La plupart des fournisseurs de logiciels analytiques (de type HPLC, LC/MS, spectro UV, spectro IR, etc…) commercialisent aujourd’hui des packages de validation.

Les interrogations au sujet de ces packages sont récurrentes :

  • Que contiennent les packages de validation des fournisseurs ?
  • Les tests sont-ils pertinents ?
  • Les tests sont-ils exhaustifs par rapport à la réglementation ?
  • La validation du fournisseur a-t-elle suffisamment de valeur pour être présentée à un inspecteur ?
  • Peut-on être à la fois juge et partie ?

Le contenu des packages de validation varie selon les fournisseurs et les applications. Néanmoins, on y retrouve généralement des tests réglementaires (en vue de vérifier la conformité au 21 CRF Part 11) et des tests fonctionnels.  

Il est important d’évaluer au préalable le contenu des packages de validation afin de s’assurer de la pertinence et de l’exhaustivité des tests.

Malheureusement, ces packages n’intègrent généralement ni la dimension organisationnelle de chaque laboratoire (manière de travailler/ formation/ procédure…), ni les contraintes réglementaires propres à chaque laboratoire (BPL, BPF, 21 Part 58, 210, 211…) et ne permettent donc pas de valider les systèmes dans leur intégralité.

Il ne faut pas oublier qu’un fournisseur ne mettra pas en évidence les faiblesses du produit qu’il commercialise …

Les packages fournisseur, bien qu’incomplets, peuvent servir de base au processus de validation. En effet, en capitalisant sur les tests du fournisseur, les doublons sont évités et la charge de validation est allégée.

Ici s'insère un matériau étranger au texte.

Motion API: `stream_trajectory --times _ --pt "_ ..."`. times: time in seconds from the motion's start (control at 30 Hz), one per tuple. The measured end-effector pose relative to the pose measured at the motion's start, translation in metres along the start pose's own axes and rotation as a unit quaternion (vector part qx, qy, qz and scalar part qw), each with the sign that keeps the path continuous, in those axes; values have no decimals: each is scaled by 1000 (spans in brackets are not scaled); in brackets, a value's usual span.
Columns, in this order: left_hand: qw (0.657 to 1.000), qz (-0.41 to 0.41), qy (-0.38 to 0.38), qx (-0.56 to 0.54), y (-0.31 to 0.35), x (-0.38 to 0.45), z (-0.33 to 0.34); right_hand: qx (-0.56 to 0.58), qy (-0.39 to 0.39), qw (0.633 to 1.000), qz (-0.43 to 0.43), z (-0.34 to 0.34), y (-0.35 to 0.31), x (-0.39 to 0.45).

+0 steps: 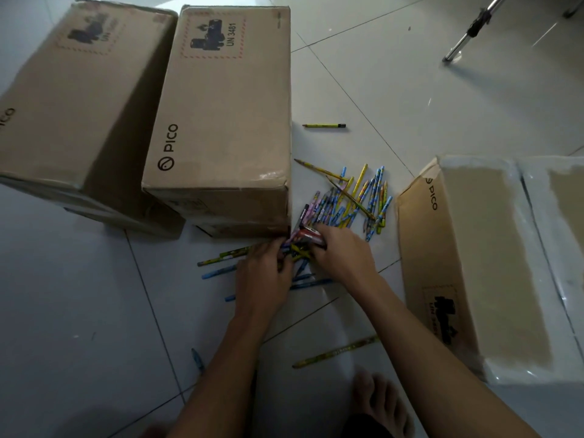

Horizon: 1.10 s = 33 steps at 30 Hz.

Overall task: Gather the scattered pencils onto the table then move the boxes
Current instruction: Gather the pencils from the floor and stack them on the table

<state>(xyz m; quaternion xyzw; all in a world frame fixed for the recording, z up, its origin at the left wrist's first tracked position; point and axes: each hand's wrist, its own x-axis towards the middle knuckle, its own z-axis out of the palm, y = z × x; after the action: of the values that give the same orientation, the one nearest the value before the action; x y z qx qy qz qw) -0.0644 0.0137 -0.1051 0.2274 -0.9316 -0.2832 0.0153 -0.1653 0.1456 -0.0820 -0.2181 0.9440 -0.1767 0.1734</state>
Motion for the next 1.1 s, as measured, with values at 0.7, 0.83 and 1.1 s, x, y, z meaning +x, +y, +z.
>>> stream_trajectory --times 0.7,0.83,1.1 --pt "993 -106 -19 -38 -8 -13 1 39 24 990 136 16 -1 26" --pt "995 -103 -1 -20 -7 -15 4 39 -12 988 151 10 2 28" --pt "995 -102 1 5 1 -7 9 -55 -56 990 120 9 -4 31"
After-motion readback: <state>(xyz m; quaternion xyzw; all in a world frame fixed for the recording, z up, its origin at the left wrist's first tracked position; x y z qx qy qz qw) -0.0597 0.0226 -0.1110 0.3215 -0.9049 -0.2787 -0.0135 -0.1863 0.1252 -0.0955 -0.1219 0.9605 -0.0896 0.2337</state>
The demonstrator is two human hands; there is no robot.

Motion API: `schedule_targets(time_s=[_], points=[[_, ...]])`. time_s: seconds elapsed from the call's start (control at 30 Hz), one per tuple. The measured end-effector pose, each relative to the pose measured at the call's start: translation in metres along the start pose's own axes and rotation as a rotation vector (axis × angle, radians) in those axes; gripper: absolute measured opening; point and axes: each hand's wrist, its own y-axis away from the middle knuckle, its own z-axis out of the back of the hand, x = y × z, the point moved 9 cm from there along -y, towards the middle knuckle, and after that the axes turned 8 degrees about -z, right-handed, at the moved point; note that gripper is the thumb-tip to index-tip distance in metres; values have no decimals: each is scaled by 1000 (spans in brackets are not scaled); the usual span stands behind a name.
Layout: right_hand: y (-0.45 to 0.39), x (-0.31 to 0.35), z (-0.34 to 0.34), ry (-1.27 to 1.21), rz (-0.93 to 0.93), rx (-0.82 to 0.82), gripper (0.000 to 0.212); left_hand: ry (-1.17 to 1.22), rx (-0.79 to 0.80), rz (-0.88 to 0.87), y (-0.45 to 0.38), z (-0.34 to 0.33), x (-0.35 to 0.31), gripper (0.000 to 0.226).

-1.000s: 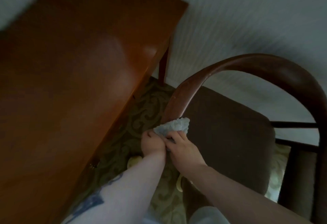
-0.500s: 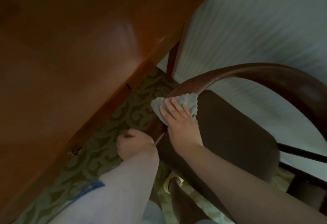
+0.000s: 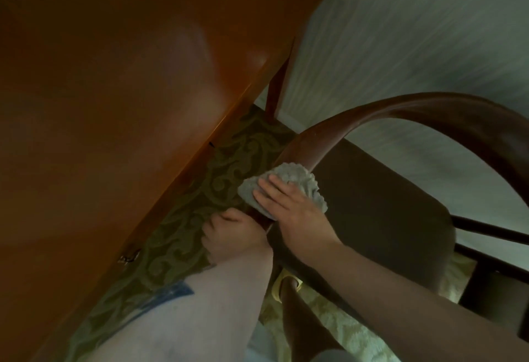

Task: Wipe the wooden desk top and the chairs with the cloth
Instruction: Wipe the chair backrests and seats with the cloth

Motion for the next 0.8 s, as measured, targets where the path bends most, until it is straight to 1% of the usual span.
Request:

La plupart des logiciels utilisés en laboratoire sont classés dans la catégorie 3 des logiciels standards selon le GAMP 5 (Progiciels standards offrant une solution disponible en l’état à un procédé industriel ou de production et dont la configuration se limite à l’établissement de l’environnement d’exploitation).

Malgré l’absence de paramétrage spécifique sur ces applications, il est impossible de s’affranchir des activités de validation.

Un dossier de validation « simple » pourra être établi en s’appuyant sur la qualification du fournisseur.